Il est indéniable que le rétroéclairage des dalles LCD est riche en lumière bleue. Plusieurs de nos moniteurs de tests (en particulier des modèles IIyama) ne proposent ainsi que trois températures de couleur par défaut : 6 500 K, 7 500 K et 9 300 K. Le passage de l'une à l'autre fait effectivement varier l'image dans des dominantes de plus en plus bleutées. On pourrait penser, a priori, que baisser la température de couleur permet de limiter l'intensité de la lumière bleue (comme c'est le cas avec les ampoules LED). Erreur. Dans tous les cas testés, cette option ne fonctionne pas dans ce sens. Si l'on observe par exemple le spectrogramme (1), on constate que la correction colorimétrique n'affecte pas du tout les longueurs d'onde de 400 à 500 nm : le pic de bleu reste identique dans les trois cas. La modification de température des couleurs est en fait obtenue en atténuant uniquement l'intensité dans le reste du spectre (du vert au rouge). On obtient donc un bleu plus marqué même si lui-même n'a pas varié.Pour limiter la quantité de lumière bleue, il existe une solution bien plus évidente : les paramètres personnalisés. Tous les moniteurs permettent de configurer indépendamment la balance des trois couleurs fondamentales (rouge/vert/bleu). Nous avons mesuré les résultats obtenus avec un moniteur Asus PG278Q (dalle TN) en positionnant le rouge et le vert à 100 % et en faisant varier le bleu (2). Sur ce modèle, l'intensité de la lumière bleue s'effondre très rapidement : à 75 % dans le menu, elle diminue quasiment de moitié en pratique ! Comme on le voit sur les courbes, descendre encore plus permet de la supprimer presque entièrement. L'effet visuel ressemble d'ailleurs à s'y méprendre à celui des lunettes teintées. L'image du moniteur vire au jaune dès que l'intensité du bleu atteint les 75 %, comme si vous portiez des Gunnar. À 50 %, on obtient la même teinte jaune foncé qu'avec les lunettes QARK. Les spectrogrammes s'avèrent d'ailleurs très similaires, du moins dans le bleu.

F.lux

Modifier les réglages colorimétriques de son moniteur permet d'obtenir un effet quasi identique à celui des lunettes anti-lumière bleue. La méthode n'en demeure pas moins peu pratique.
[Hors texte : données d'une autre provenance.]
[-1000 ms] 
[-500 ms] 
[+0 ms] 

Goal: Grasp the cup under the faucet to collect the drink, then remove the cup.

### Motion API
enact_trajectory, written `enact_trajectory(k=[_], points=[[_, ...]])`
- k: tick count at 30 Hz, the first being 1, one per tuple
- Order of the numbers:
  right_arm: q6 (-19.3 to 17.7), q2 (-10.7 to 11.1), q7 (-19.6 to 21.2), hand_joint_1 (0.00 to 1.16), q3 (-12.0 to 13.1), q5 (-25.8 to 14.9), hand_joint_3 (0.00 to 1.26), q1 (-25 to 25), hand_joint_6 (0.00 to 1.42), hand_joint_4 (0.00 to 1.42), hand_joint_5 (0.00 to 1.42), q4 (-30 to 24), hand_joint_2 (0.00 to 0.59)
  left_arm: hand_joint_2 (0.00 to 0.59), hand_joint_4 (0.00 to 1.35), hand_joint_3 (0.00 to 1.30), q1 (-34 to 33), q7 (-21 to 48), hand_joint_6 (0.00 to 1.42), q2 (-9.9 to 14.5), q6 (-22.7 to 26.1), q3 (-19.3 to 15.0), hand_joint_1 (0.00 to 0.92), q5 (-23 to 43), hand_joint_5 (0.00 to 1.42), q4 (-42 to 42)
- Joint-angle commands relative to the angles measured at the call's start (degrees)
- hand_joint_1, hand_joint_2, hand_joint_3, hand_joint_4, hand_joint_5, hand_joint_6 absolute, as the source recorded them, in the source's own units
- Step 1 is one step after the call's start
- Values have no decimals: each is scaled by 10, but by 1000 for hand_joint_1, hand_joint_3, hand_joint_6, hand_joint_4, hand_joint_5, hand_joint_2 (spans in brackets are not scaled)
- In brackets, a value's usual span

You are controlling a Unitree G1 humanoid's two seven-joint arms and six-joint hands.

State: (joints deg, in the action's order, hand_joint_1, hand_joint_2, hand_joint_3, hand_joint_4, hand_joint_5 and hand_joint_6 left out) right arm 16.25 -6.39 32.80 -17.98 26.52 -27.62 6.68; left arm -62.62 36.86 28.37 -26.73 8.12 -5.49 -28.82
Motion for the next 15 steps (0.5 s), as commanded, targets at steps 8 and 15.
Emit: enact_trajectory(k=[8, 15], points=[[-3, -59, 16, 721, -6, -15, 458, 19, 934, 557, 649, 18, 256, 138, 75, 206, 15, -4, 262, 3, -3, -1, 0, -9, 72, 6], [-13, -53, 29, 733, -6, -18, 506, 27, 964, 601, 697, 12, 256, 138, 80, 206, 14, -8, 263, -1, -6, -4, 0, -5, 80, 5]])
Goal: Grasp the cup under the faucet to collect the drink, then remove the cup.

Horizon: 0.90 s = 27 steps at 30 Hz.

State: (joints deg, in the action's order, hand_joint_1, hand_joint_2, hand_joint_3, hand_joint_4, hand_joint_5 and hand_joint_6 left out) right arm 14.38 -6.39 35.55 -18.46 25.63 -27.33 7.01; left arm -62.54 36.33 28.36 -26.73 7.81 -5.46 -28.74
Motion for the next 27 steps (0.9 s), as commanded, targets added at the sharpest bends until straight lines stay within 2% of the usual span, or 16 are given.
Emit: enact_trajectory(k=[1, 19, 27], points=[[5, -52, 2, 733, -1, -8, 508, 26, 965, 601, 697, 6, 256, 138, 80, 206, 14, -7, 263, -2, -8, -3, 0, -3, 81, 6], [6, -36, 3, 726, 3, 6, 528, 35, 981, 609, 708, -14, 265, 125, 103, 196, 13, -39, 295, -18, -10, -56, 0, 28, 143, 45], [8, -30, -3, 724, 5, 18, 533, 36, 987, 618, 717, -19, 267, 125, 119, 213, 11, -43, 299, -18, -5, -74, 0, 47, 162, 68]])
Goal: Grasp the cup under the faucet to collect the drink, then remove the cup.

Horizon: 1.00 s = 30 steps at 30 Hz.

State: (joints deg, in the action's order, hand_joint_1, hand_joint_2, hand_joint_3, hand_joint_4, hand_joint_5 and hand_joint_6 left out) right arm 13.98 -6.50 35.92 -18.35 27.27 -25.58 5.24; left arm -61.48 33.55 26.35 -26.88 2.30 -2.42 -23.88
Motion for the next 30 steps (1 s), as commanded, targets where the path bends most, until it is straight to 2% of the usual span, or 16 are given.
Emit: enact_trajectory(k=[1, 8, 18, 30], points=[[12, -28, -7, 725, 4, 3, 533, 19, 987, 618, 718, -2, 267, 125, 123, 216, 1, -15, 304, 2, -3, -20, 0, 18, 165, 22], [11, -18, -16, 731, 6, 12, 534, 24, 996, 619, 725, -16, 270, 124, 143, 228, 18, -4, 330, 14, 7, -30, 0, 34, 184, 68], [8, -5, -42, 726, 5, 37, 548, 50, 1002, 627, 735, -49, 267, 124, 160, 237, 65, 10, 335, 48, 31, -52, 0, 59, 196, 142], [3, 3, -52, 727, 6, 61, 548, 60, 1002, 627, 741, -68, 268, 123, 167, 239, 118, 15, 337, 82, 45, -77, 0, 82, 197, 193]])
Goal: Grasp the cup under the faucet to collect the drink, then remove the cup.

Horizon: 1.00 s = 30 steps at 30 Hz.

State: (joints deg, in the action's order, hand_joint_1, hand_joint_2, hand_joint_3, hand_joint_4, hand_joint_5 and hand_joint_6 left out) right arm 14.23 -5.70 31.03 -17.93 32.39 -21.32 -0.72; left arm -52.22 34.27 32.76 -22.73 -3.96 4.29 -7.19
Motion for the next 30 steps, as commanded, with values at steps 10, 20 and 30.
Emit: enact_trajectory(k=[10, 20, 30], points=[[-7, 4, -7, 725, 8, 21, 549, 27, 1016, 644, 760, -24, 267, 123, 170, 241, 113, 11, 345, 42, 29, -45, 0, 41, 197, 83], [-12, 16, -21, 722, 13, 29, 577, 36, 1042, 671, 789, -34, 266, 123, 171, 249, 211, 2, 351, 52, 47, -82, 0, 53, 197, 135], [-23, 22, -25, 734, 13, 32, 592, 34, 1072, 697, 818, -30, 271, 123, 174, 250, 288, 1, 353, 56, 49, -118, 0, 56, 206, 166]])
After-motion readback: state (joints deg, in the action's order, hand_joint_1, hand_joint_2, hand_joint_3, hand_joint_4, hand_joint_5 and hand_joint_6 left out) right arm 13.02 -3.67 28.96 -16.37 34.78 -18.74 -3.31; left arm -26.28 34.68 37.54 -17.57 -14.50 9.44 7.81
Et pour cause : si la lumière bleue peut être néfaste en soirée en perturbant l'endormissement, elle reste bénéfique en journée pour maintenir l'éveil ; il faudrait donc modifier ses réglages deux fois par jour, ce qui s'avère assez fastidieux. Heureusement, quelques logiciels peuvent effectuer cette tâche contraignante automatiquement. Le plus connu, F.lux, ne présente que des avantages. Il est simple, multiplateforme (Windows, Mac, Linux, Android), intuitif, très léger (500 Ko), complet… et gratuit !

Magie bleue.

Restait à analyser la façon dont les constructeurs implémentent leurs fonctions spécifiquement dédiées à la réduction de lumière bleue. On les retrouve sur un nombre croissant de moniteurs, des plus simples destinés aux applications bureautiques jusqu'aux modèles gamer hors de prix. Pour l'occasion, nous avons cette fois utilisé un BenQ BL2205, assez récent mais qui ne paye pas de mine. Le mode "Low Blue Light" comporte quatre options : Multimédia (-30 %), Surf Web (-50 %), Bureau (-60 %) et enfin Lecture (-70 %). Le spectrogramme (3) montre que ces valeurs sont grosso modo respectées, à 10-15 % près. Le plus intéressant ici vient de la méthode implémentée par le constructeur : il ne s'agit pas d'une simple réduction du bleu, mais d'une correction complète incluant aussi une atténuation pondérée du vert et du rouge. On en retire deux avantages. D'abord, le déséquilibre colorimétrique est plus diffus, ce qui limite l'apparition d'une dominante jaune trop marquée. Ensuite, la luminosité totale baisse sensiblement, ce qui évite au passage les phénomènes d'éblouissement d'inconfort tels qu'évoqués précédemment. À noter que vous pouvez parfaitement reproduire le mode Low Blue Light avec un paramétrage personnalisé. L'option Multimédia (-30 %) correspond par exemple à un réglage rouge/vert/bleu d'environ 90/80/70. Avec un simple réglage du moniteur, on obtient donc un spectrogramme quasiment identique à celui des lunettes anti-lumière bleue sur tout le spectre. Et gratuitement…
Terminons enfin avec les fonctions spécialisées des appareils mobiles. C'est Apple qui a ouvert le bal en mars 2016 avec la sortie d'iOS 9.3 et son mode Night Shift. Google devait s'y mettre officiellement à partir d'Android 7, mais a finalement choisi de retarder (d'annuler ?) la disponibilité de son Night Mode. En cause : la trop grande disparité des dalles LCD, qui donnaient des résultats erratiques. Un problème qu'Apple ne connaît évidemment pas. Nous avons mesuré les résultats obtenus sur la dalle IPS d'un iPad Mini configuré à une luminosité standard. Impossible de ne pas admettre la qualité de la correction apportée par Apple (4). Non seulement les émissions de lumière bleue sont réduites de 60 %, mais une atténuation dans le vert couplée à un léger boost dans le rouge permet d'éviter une teinte trop jaune. Par rapport aux lunettes, on constate un blanc légèrement orangé qui ne dégrade que très peu l'image. L'IRC (indice de rendu des couleurs) ne chute que très peu lorsque Night Shift est activé. Si vous craignez que la lumière bleue ne vienne perturber vos nuits, il s'agit d'une fonction très efficace ; la meilleure que nous ayons testée dans ce dossier. À noter que nous avons tout de même mesuré deux smartphones sous Android 7 en réactivant la fonction cachée à l'aide d'une app tiers, mais les résultats restaient trop hétérogènes pour généraliser.